Steven turun dari atas ranjang, ia menuju kamar mandi. Sesaat kemudian, Steven ke luar dari kamar mandi, rambutnya yang tak beruban, meski sudah hampir 64 tahun, tampak basah. Handuk melilit di pinggangnya, dan Tiara menatapnya masih dengan tatapan sama, seperti puluhan tahun lalu. Body Steven masih tetap tanpa lemak, itu karena hidup sehat yang dijalaninya.
Tiara tersenyum menatap Steven. Steven mengernyitkan kening, lalu memandangi tubuhnya sendiri.
"Kenapa, ada yang lucu di badanku yang?" Tanyanya heran. Tiara menggeleng.
"Ingat waktu itu."
"Waktu itu apa?"
"Aay bilang aku sampai ngeces mandangin Aay, yang baru ke luar dari kamar mandi."
Steven tertawa
"Aku kan cuma bercanda, Sayang!"
Tiara turun dari atas ranjang, dengan melilitkan selimut di tubuhnya, karena sedari tadi tak menemukan bajunya. Meski semakin tua, tapi kalau soal urusan ranjang, Steven hampir tak berubah, tenaganya tetap fit buat ukuran pria seusianya, untuk urusan yang satu itu.
Steven tertawa
"Ngapain pakai begituan?" Tanya Steven.
"Bajuku mana siih Aay?" Tanya Tiara karena tetap saja tak menemukan bajunya.
"Di tempat cucian di kamar mandi, tadi malam sudah kumasukan ke situ waktu aku ke kamar mandi," jawab Steven.
"Ooh ya sudah aku mandi dulu." Tiara melangkah pelan, ia menyeret selimut tebal itu bersamanya ke dalam kamar mandi.
***
Selesai sholat subuh, dalam posisi masih duduk di atas sajadah, Steven meraih jemari Tiara.
"Sayang ...." panggilny
"Apa Aay?"
"Aku ingin menceritakan rahasia, yang sudah kusimpan puluhan tahun lamanya." Steven menatap wajah Tiara, ingin tahu reaksinya. Tiara mengangkat alisnya.
"Rahasia apa, Aay?" tanya Tiara penasaran.
"Rahasia ini, saat kuceritakan mungkin akan membuatmu marah, atau membuatmu membenciku." Steven masih berteka-teki.
"Aay punya istri muda?" tanya Tiara, dengan tatapan menyelidik ke wajah Steven. Steven menggeleng kepala.
"Bukan, Sayang."
"Lantas apa, Aay, yang bisa membuatku marah, dan membencimu cuma itu," kata Tiara tak sabar.
"Sebenarnya aku berjanji, tidak akan membuka rahasia ini, tapi aku tidak mau membawa rahasia ini sampai mati. Kamu harus tahu kebenarannya," kata-kata Steven makin membuat Tiara tidak mengerti.
"Jangan muter-muter deh, Aay, to the point saja, biar aku enggak bingung," pinta Tiara tidak sabar.
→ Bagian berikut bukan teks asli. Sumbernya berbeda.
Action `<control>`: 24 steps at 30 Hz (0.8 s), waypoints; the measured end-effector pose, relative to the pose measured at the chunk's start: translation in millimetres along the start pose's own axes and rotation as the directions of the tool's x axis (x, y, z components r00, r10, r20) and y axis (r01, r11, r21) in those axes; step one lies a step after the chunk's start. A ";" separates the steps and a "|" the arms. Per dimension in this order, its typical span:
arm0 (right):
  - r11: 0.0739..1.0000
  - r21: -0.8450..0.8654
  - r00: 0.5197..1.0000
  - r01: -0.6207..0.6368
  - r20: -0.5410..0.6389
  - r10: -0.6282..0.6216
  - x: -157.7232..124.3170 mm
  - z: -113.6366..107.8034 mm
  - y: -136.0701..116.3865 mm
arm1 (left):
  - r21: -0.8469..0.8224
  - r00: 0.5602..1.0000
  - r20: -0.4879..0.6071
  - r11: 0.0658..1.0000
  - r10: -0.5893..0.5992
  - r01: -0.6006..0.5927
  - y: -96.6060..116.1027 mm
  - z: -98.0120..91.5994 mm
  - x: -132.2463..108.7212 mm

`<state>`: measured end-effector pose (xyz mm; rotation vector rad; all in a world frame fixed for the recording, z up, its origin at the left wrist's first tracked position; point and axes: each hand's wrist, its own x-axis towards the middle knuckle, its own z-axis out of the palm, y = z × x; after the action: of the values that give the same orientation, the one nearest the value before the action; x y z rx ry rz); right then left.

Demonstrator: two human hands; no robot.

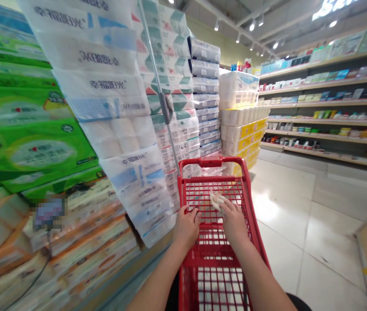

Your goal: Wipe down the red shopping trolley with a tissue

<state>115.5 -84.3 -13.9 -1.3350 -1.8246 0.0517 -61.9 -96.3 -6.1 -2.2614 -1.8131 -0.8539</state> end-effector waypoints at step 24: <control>1.000 0.023 0.999 -0.007 -0.050 0.008 24.6 16.3 11.1 | 0.045 1.000 -0.017 0.999 0.008 -0.007 -13.6 11.2 23.7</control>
<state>111.8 -53.0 -14.9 -1.3164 -1.7719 0.0427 -67.7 -67.4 -7.2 -2.2254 -1.7965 -0.8212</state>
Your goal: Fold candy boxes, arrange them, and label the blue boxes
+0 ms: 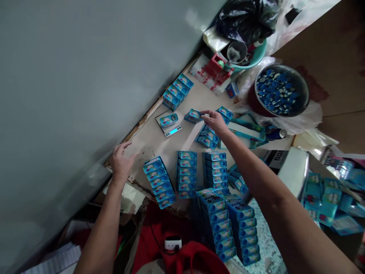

"Ini tentang peristiwa sesaat sebelum kelahiran Sakti, kamu masih ingat?" tanya Steven. Kepala Tiara mengangguk.
"Malam yang tak akan pernah aku lupakan, Aay, malam paling menakutkan seumur hidupku," jawab Tiara, dengan mata menerawang, membayangkan kejadian itu. Tiara menggidikan badannya.
"Ada rahasia apa di balik kejadian itu, Aay?" tanya Tiara, matanya menatap Steven penuh pertanyaan.
"Bisa kamu ingat Tiara, hal apa yang terakhir kamu rasakan saat itu?"
Tiara mengingat-ngingat.
"Aku merasa, sesorang memelukku, dan kudengar rintihan kesakitannya di telingaku. Aay bilang itu Aay kan, yang meluk aku?"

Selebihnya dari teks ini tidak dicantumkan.